**PROBLEM TO SOLVE**
Reproduce word for word the lines between those holding "Check that the open" and "Check that the patterned", inclusive, and nothing else from the data below.

**RECORDS TO USE**
....

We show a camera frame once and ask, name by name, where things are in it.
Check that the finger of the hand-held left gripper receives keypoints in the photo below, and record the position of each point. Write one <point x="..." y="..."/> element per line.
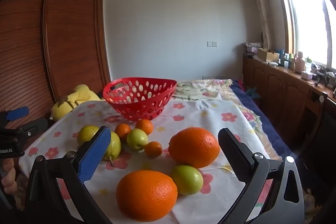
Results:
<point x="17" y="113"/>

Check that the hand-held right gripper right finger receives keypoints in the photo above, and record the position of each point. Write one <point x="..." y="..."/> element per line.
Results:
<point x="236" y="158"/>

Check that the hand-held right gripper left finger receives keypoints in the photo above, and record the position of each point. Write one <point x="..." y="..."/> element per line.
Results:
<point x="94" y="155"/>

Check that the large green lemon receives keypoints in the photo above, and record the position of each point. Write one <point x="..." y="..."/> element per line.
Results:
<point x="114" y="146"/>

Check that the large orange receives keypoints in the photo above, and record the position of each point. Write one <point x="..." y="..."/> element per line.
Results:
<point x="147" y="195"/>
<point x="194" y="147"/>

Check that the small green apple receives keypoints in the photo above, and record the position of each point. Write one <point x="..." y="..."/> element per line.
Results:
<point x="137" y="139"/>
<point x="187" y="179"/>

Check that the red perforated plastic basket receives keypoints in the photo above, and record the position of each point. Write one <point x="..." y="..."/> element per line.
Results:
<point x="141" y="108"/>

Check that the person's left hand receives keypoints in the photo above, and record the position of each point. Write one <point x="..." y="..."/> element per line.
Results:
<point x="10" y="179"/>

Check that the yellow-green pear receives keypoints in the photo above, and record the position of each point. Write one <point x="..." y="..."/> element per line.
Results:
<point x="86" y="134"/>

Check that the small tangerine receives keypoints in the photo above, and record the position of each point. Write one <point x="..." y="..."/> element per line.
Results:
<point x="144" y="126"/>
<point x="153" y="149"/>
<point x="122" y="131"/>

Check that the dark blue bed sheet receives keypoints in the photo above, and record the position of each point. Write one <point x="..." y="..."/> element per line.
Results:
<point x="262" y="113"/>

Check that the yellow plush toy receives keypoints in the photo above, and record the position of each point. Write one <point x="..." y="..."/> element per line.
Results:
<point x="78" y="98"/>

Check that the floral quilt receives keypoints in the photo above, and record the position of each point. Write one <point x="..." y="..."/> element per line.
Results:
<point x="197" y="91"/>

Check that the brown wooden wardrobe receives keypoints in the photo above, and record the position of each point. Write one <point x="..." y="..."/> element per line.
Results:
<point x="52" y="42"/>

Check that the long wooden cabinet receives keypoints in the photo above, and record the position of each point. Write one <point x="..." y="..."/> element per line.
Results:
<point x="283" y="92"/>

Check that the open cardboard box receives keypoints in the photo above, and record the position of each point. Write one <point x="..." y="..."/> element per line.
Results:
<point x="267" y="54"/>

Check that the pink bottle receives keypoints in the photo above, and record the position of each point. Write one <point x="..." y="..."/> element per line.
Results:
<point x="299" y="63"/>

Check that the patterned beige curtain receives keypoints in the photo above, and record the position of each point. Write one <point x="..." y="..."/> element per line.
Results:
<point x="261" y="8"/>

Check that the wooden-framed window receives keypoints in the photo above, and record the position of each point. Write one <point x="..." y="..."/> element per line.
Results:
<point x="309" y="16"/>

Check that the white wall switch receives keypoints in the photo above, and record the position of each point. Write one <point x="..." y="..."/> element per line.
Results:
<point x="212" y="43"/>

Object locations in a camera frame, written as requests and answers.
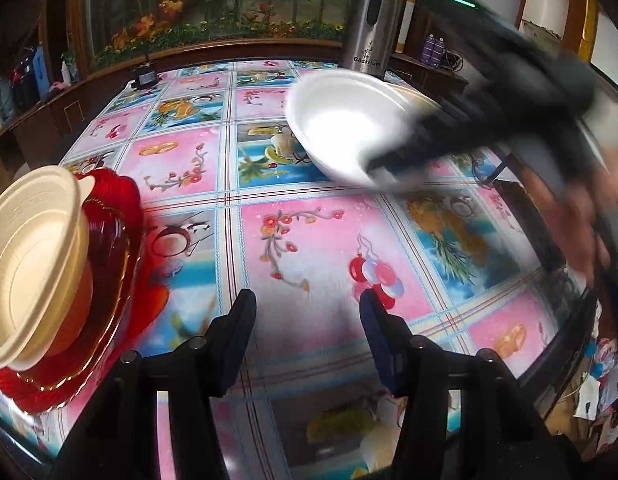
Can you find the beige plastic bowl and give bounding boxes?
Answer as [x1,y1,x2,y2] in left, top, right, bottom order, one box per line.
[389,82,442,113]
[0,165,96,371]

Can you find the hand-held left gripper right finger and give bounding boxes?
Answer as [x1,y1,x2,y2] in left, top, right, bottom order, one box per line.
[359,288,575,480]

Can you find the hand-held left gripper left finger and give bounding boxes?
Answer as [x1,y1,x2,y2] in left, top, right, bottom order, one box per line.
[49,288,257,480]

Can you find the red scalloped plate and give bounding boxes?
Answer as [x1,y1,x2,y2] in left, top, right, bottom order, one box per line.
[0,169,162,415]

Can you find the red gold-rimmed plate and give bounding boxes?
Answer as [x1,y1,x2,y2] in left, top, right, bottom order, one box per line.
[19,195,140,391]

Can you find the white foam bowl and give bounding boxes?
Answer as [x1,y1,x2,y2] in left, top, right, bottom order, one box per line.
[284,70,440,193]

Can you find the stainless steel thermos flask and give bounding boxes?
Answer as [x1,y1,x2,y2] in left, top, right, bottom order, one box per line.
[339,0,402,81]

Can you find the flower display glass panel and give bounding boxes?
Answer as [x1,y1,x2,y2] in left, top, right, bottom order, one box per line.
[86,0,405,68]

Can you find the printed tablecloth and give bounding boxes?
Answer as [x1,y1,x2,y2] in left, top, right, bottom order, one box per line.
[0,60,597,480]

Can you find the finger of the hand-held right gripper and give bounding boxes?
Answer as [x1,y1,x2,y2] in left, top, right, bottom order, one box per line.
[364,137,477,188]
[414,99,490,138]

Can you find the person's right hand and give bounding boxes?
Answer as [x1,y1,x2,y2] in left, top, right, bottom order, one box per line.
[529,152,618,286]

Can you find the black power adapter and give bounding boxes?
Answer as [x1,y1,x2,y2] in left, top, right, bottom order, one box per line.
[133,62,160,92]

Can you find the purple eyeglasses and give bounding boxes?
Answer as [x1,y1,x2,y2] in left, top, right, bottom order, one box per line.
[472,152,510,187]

....

**YOUR RESPONSE**
Check that the open cardboard box receives keypoints in the photo above, and record the position of each point. Write one <point x="..." y="..."/> element per line.
Results:
<point x="267" y="54"/>

Check that the pink bottle receives keypoints in the photo above, and record the position of each point. Write one <point x="..." y="..."/> element per line.
Results:
<point x="299" y="63"/>

Check that the patterned beige curtain receives keypoints in the photo above, and record the position of each point. Write one <point x="..." y="..."/> element per line.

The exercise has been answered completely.